REQUIRED WORK —
Only the lines containing "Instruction" should appear in the answer, copied from the listing below.

※

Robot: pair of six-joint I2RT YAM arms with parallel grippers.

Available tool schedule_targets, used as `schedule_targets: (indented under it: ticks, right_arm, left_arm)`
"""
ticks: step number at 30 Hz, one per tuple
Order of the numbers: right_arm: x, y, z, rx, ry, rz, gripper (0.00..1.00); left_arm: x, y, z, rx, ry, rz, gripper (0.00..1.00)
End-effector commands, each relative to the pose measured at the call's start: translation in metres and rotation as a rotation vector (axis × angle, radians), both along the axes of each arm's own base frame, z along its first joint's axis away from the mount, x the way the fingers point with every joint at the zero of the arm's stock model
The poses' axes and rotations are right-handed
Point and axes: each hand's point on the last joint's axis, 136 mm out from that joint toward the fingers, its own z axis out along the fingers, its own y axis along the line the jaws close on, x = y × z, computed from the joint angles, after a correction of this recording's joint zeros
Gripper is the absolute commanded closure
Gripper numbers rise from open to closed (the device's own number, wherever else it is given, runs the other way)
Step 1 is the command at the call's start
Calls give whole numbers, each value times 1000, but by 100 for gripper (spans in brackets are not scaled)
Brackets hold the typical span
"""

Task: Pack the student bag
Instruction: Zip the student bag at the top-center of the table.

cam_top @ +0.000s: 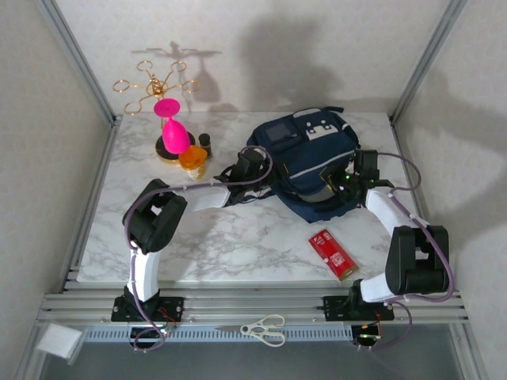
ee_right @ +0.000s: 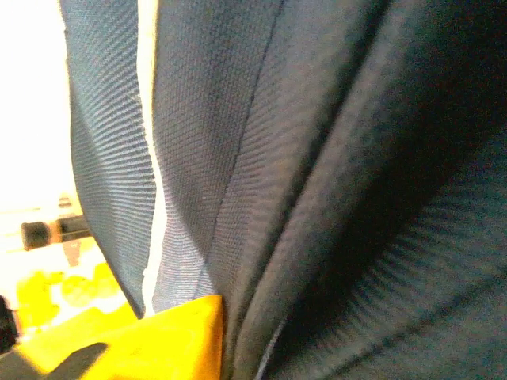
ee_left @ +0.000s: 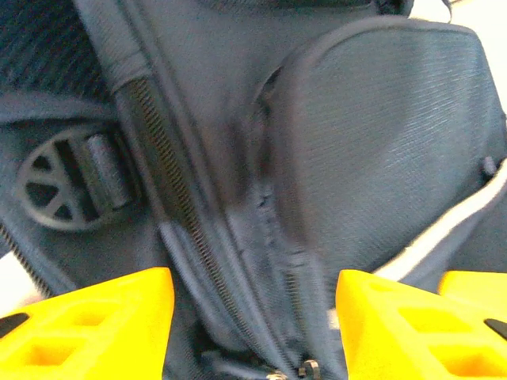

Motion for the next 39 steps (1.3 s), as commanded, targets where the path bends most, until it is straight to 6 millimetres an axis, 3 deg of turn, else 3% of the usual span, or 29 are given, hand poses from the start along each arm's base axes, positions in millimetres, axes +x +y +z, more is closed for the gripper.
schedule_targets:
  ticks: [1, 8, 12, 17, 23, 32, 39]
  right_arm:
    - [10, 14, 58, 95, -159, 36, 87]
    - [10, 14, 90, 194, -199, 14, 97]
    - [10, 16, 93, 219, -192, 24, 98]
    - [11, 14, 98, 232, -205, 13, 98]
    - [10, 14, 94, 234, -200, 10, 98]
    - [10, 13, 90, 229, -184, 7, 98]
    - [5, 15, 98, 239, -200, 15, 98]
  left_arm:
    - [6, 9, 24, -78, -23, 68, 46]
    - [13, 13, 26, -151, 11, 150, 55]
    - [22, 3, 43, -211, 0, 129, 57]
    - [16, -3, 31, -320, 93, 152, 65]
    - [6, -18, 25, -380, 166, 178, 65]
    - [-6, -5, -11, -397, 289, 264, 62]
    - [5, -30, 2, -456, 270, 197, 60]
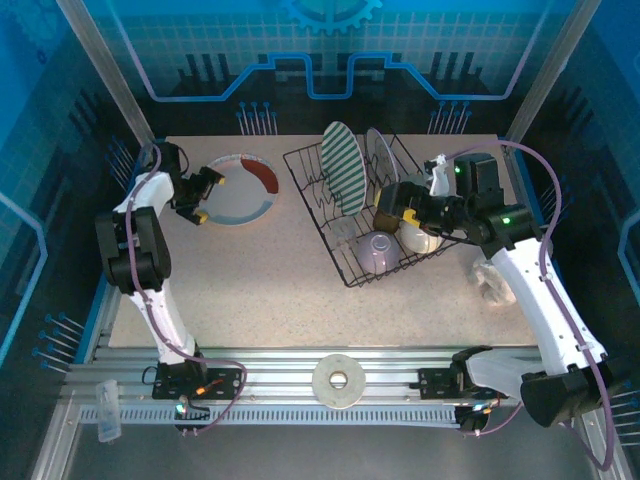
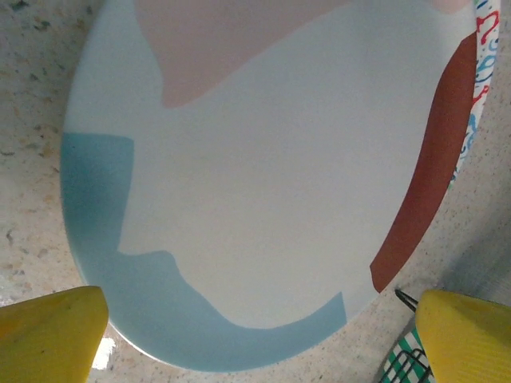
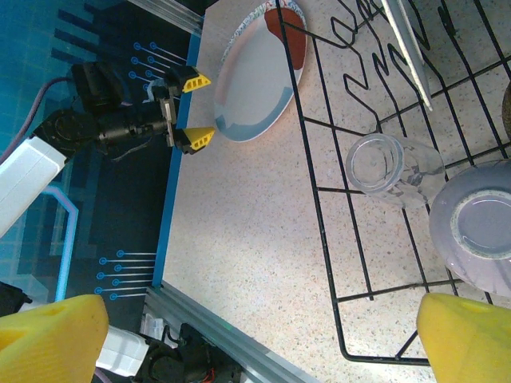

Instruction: Unload the mixed dishes from the dish rack

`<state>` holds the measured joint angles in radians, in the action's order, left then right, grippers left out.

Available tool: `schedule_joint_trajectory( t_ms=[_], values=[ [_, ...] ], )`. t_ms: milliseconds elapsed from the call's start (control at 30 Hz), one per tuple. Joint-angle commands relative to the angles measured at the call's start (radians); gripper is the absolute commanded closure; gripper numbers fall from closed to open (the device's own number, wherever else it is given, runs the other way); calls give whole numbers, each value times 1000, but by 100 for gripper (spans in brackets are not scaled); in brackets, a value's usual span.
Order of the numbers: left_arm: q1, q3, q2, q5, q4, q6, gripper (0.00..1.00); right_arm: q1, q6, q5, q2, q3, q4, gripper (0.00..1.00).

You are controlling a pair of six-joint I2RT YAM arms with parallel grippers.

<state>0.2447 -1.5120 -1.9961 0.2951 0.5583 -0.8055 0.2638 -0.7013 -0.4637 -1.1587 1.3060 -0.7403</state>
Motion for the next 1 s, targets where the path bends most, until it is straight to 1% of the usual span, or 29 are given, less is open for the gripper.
schedule_joint_trajectory(
  t_ms=[0,200,300,367,500,667,833,967],
  values=[
    [-7,67,79,-37,5,3,1,17,18,-11,-2,29,3,0],
    [-38,197,185,-57,10,-1,1,17,17,-11,-2,19,11,0],
    [-49,280,223,-39,-53,-53,1,19,14,-18,-10,17,20,0],
    [-62,306,230,-31,-85,-90,1,21,15,-24,-18,19,22,0],
    [-105,280,208,-51,-80,-130,1,25,19,-27,-31,31,20,0],
    [-136,236,163,-73,-88,-196,1,28,26,-19,-26,39,7,0],
    [-142,199,115,-121,-85,-221,1,27,25,11,-10,36,-4,0],
    [-140,160,70,-117,-104,-225,1,26,24,17,-1,37,-4,0]
  ],
)
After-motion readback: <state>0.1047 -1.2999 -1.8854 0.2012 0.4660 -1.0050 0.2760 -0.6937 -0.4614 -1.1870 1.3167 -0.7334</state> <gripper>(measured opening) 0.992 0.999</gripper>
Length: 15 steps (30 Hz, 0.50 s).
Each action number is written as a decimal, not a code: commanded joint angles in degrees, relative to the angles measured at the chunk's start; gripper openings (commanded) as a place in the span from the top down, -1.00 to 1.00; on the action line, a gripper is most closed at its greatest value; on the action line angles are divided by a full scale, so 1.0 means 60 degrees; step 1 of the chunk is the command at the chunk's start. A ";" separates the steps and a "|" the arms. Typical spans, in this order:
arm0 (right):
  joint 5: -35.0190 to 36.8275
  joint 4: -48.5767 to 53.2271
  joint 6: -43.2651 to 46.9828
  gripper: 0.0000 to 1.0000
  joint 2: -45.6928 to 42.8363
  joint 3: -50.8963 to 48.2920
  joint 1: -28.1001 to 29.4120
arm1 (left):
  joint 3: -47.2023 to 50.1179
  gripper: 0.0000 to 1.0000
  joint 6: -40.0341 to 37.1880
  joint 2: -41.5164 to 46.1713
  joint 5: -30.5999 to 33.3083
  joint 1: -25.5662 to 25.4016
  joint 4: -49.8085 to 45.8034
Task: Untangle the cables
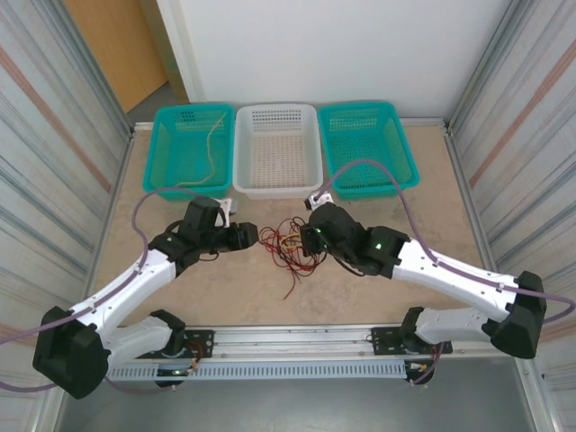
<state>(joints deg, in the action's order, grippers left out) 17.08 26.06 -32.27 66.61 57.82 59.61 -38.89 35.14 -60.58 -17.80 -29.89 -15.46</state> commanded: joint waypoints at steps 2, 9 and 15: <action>-0.0384 -0.0670 0.0232 1.00 -0.0546 -0.0072 0.0069 | -0.0020 -0.15 0.0021 0.0298 -0.0627 -0.0325 0.0880; -0.1601 -0.1725 0.0510 1.00 -0.1411 0.0613 -0.0162 | -0.0628 -0.32 -0.0432 0.0443 -0.0450 -0.1078 0.1112; -0.2556 -0.1671 0.1177 1.00 -0.1360 0.2432 -0.1014 | -0.0904 -0.33 -0.0509 0.0361 -0.0266 -0.1076 0.1098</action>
<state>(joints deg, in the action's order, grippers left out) 6.07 18.96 -28.36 59.72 67.81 56.01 -42.44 33.67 -59.02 -19.88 -36.23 -9.87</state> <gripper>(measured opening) 0.046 0.665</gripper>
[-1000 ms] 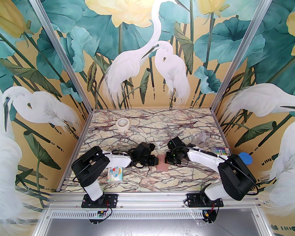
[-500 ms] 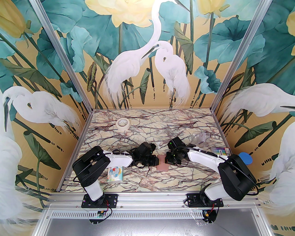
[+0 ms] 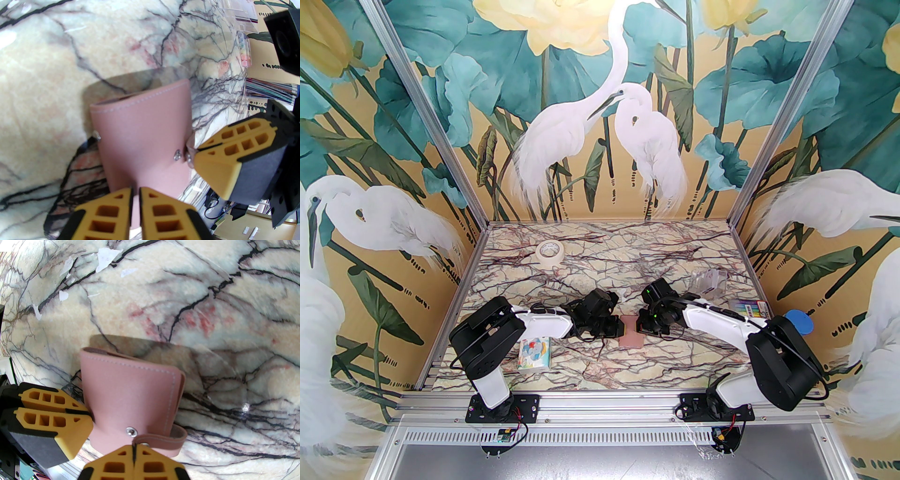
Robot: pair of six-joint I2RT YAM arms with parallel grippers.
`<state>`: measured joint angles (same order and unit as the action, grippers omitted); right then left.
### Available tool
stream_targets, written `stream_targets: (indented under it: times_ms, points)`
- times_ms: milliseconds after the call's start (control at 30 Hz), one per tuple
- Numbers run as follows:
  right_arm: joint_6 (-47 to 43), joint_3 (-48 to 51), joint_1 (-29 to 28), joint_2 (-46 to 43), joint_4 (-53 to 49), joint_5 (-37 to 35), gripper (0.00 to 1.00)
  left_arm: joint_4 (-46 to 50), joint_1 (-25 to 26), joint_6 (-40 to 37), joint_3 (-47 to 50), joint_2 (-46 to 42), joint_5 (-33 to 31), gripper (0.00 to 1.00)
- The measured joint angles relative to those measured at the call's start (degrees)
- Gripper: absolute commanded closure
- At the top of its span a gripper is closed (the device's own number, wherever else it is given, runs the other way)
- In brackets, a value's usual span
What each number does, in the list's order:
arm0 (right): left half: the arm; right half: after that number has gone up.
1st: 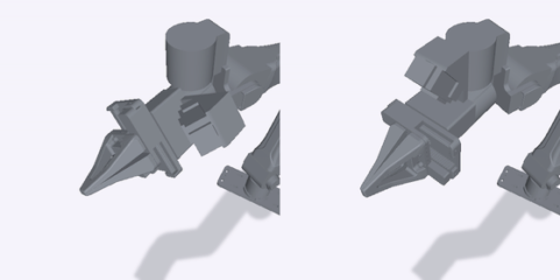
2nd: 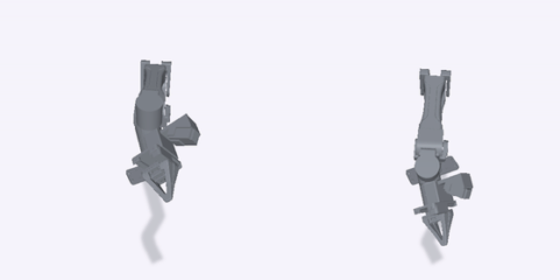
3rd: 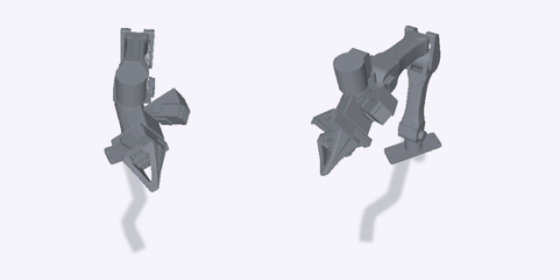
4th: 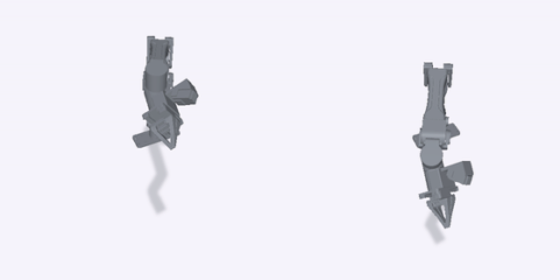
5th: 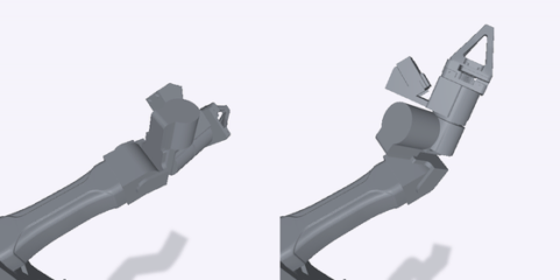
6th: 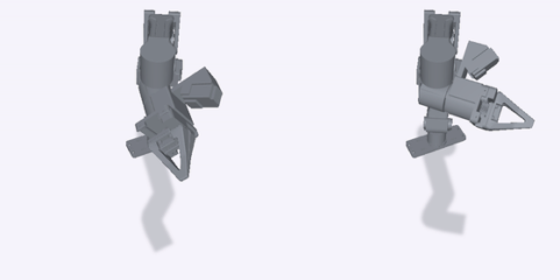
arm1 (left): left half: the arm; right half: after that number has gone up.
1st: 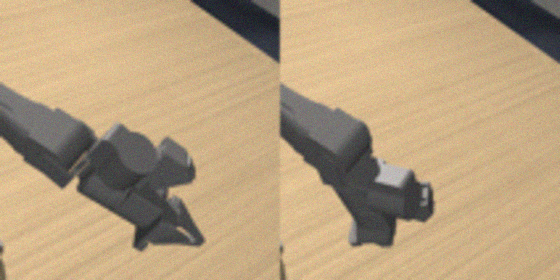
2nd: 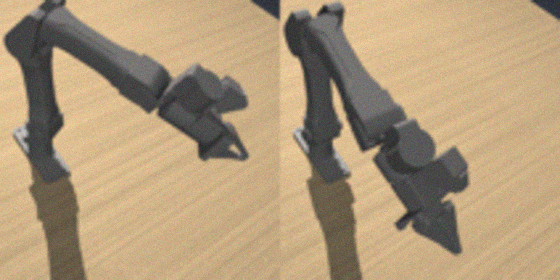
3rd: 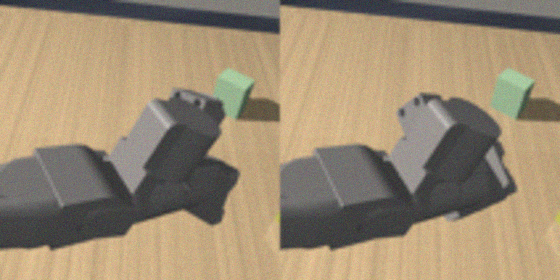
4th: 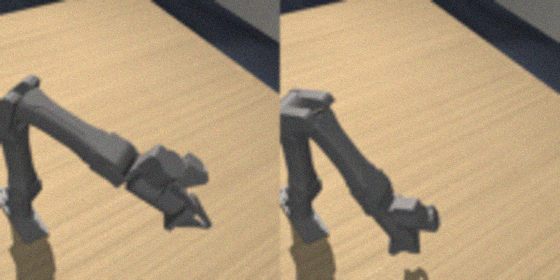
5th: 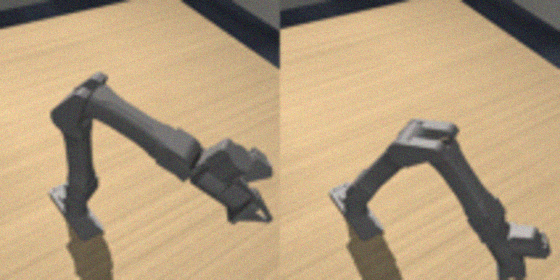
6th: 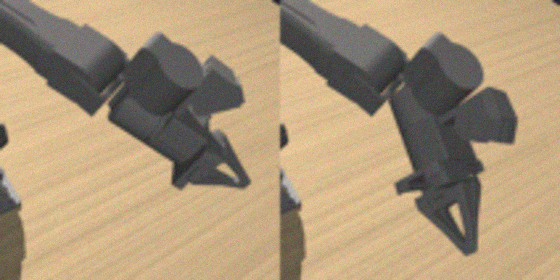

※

TASK OUTPUT —
Instruction: Zip the student bag at the top-center of the table.
Instruction: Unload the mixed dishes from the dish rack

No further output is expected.